**Exercise description:** Each line of the listing where the string "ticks" appears is to be identified and copied.

+===+

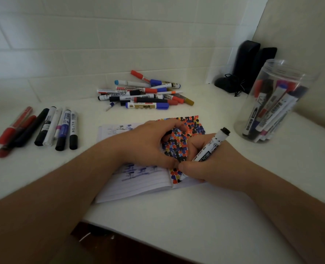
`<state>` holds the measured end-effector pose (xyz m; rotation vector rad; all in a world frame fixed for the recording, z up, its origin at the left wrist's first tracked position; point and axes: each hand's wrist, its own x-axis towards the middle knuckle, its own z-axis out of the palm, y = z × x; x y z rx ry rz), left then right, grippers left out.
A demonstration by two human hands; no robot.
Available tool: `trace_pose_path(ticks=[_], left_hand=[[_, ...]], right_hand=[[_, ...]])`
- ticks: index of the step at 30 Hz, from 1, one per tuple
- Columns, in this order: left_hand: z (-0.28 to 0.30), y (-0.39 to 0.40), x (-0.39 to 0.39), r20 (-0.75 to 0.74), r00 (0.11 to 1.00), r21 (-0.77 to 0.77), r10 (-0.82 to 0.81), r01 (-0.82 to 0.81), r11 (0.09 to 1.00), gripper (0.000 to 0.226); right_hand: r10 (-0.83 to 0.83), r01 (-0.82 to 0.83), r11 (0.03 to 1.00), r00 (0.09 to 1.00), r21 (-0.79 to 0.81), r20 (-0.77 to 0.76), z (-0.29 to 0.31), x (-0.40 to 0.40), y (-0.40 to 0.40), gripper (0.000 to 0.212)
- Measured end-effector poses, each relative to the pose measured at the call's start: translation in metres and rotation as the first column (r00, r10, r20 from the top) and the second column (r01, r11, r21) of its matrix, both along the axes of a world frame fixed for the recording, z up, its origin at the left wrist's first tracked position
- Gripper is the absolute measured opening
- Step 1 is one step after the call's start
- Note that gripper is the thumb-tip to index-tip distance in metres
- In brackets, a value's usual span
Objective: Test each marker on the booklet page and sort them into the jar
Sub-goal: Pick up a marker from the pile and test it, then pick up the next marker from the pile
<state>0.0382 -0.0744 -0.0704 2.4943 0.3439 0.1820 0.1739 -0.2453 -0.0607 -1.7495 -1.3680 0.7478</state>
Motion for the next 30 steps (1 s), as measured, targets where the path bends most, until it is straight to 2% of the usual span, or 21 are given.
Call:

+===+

**Output:**
Available tool: `trace_pose_path(ticks=[_], left_hand=[[_, ...]], right_hand=[[_, ...]])`
- ticks: index of the step at 30 Hz, from 1, one per tuple

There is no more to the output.